• ACTIVITY:
Where a line in the listing below contains the word "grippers", copy that line.

• SUPPLIED DATA:
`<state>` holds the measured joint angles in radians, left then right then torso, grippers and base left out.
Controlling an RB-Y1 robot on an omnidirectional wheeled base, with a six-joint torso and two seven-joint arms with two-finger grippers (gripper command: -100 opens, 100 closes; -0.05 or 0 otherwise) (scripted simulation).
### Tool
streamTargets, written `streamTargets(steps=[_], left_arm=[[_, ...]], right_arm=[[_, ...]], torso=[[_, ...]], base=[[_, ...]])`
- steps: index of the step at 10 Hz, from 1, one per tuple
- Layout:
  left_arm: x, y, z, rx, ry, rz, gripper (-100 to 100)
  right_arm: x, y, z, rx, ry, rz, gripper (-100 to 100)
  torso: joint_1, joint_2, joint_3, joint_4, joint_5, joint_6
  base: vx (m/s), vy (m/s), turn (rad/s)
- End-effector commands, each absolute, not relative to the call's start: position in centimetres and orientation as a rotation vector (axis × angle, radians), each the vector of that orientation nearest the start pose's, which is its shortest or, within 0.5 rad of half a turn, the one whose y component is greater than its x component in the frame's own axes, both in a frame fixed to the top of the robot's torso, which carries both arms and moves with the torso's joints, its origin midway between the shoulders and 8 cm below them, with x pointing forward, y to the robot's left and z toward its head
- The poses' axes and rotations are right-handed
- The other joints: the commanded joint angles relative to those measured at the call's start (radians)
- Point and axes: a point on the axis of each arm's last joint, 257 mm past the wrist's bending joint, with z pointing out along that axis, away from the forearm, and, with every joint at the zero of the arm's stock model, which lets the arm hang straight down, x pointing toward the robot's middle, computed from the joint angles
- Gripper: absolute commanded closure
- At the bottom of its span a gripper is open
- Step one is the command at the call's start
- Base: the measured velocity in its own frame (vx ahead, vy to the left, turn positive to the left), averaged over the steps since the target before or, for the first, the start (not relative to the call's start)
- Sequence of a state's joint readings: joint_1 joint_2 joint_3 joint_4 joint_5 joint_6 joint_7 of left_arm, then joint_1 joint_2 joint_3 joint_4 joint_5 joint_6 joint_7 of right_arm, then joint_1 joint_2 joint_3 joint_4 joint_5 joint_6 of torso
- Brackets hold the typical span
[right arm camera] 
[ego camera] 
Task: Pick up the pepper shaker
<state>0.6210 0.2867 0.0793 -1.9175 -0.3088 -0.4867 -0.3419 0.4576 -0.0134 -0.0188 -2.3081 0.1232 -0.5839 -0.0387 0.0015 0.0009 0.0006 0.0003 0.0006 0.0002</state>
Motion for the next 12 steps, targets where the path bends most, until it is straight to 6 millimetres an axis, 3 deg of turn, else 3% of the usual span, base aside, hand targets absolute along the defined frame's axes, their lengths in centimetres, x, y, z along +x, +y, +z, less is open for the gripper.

• SOLUTION TO THIS EXERCISE:
`<state>` holds the measured joint angles in radians, left then right then torso, grippers and base left out.
Controlling an RB-Y1 robot on an omnidirectional wheeled base, with a six-joint torso and two seven-joint arms with two-finger grippers (gripper command: -100 opens, 100 closes; -0.05 or 0 otherwise) (scripted simulation).

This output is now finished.